**THE PROBLEM**:
What's required is a verbatim printout of all the data.

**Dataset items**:
--

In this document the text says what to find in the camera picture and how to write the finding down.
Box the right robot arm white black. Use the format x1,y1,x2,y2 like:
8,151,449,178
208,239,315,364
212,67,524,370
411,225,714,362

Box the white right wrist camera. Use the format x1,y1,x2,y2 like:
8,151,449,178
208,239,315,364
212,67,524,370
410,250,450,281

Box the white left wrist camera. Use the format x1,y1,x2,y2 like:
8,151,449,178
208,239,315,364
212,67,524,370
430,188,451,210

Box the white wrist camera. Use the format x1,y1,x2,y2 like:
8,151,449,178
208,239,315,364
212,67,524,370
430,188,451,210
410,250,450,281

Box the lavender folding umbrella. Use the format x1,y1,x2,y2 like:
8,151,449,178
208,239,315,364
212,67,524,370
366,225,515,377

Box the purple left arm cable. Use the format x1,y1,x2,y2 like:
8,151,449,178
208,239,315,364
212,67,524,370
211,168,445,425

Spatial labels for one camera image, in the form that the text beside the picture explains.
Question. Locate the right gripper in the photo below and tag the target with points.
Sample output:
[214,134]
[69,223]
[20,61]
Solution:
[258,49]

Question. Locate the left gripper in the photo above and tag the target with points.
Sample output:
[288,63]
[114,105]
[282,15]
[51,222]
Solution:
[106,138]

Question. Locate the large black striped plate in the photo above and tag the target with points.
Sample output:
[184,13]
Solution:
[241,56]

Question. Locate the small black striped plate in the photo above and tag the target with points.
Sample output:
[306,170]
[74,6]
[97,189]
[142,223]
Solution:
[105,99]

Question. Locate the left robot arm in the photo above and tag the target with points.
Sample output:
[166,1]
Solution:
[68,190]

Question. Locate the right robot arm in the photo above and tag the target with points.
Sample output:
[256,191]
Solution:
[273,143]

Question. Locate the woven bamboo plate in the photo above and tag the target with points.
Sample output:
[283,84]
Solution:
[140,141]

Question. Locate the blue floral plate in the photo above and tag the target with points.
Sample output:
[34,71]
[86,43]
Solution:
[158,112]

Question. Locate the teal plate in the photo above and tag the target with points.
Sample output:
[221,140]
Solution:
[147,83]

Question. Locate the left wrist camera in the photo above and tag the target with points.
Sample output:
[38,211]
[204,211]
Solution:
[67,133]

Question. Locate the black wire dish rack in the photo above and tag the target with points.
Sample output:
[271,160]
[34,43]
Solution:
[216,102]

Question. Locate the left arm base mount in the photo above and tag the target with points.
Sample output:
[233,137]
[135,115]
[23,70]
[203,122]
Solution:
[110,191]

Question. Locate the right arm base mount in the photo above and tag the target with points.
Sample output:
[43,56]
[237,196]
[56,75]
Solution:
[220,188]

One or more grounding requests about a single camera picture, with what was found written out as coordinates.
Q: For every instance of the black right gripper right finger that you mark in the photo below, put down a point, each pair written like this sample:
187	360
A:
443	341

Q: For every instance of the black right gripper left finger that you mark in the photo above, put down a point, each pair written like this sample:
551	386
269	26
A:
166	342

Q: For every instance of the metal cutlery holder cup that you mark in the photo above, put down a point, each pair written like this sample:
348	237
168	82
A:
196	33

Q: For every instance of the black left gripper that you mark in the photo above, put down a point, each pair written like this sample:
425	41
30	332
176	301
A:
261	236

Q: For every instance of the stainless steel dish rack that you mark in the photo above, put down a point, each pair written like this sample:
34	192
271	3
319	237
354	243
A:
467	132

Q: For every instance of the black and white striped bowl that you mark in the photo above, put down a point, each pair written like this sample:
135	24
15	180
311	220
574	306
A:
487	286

--

**ANSWER SECTION**:
In this document the text says what to find in the camera picture and how to write the finding down.
Box the right robot arm white black. Use the format x1,y1,x2,y2 like:
8,151,449,178
208,239,315,364
212,67,524,370
411,225,714,362

Box the white right wrist camera. Use the format x1,y1,x2,y2 like:
8,151,449,178
208,239,315,364
212,67,524,370
410,250,450,281

Box the white left wrist camera. Use the format x1,y1,x2,y2 like:
8,151,449,178
208,239,315,364
212,67,524,370
430,188,451,210

Box the white wrist camera. Use the format x1,y1,x2,y2 like:
8,151,449,178
208,239,315,364
212,67,524,370
430,188,451,210
410,250,450,281

Box the lavender folding umbrella. Use the format x1,y1,x2,y2 like:
8,151,449,178
208,239,315,364
212,67,524,370
366,225,515,377

Box the purple left arm cable. Use the format x1,y1,x2,y2 like:
8,151,449,178
208,239,315,364
212,67,524,370
211,168,445,425

Spatial labels for one camera image, in the form that the text beside the picture explains.
Question. Locate the right gripper in the photo below and tag the target with points.
Sample output:
[214,134]
[69,223]
[20,61]
Solution:
[258,49]

Question. Locate the left gripper in the photo above and tag the target with points.
Sample output:
[288,63]
[114,105]
[282,15]
[51,222]
Solution:
[106,138]

Question. Locate the large black striped plate in the photo above and tag the target with points.
Sample output:
[184,13]
Solution:
[241,56]

Question. Locate the small black striped plate in the photo above and tag the target with points.
Sample output:
[306,170]
[74,6]
[97,189]
[142,223]
Solution:
[105,99]

Question. Locate the left robot arm in the photo above and tag the target with points.
Sample output:
[166,1]
Solution:
[68,190]

Question. Locate the right robot arm in the photo above and tag the target with points.
Sample output:
[256,191]
Solution:
[273,143]

Question. Locate the woven bamboo plate in the photo above and tag the target with points.
Sample output:
[283,84]
Solution:
[140,141]

Question. Locate the blue floral plate in the photo above and tag the target with points.
Sample output:
[34,71]
[86,43]
Solution:
[158,112]

Question. Locate the teal plate in the photo above and tag the target with points.
Sample output:
[221,140]
Solution:
[147,83]

Question. Locate the left wrist camera in the photo above and tag the target with points.
Sample output:
[38,211]
[204,211]
Solution:
[67,133]

Question. Locate the black wire dish rack in the photo above and tag the target with points.
Sample output:
[271,160]
[34,43]
Solution:
[216,102]

Question. Locate the left arm base mount in the photo above and tag the target with points.
Sample output:
[233,137]
[135,115]
[23,70]
[203,122]
Solution:
[110,191]

Question. Locate the right arm base mount in the photo above and tag the target with points.
Sample output:
[43,56]
[237,196]
[56,75]
Solution:
[220,188]

One or more grounding requests about a single camera picture, with what was found written out as coordinates.
Q: For every instance of the black right gripper right finger that you mark in the photo below, put down a point, each pair written like this sample:
187	360
A:
443	341

Q: For every instance of the black right gripper left finger that you mark in the photo above, put down a point, each pair written like this sample:
551	386
269	26
A:
166	342

Q: For every instance of the metal cutlery holder cup that you mark in the photo above, put down a point, each pair written like this sample:
348	237
168	82
A:
196	33

Q: For every instance of the black left gripper that you mark in the photo above, put down a point, each pair written like this sample:
425	41
30	332
176	301
A:
261	236

Q: For every instance of the stainless steel dish rack that you mark in the photo above, put down a point, each pair written like this sample:
34	192
271	3
319	237
354	243
A:
467	132

Q: For every instance of the black and white striped bowl that you mark in the photo above, put down a point, each pair written like this sample:
135	24
15	180
311	220
574	306
A:
487	286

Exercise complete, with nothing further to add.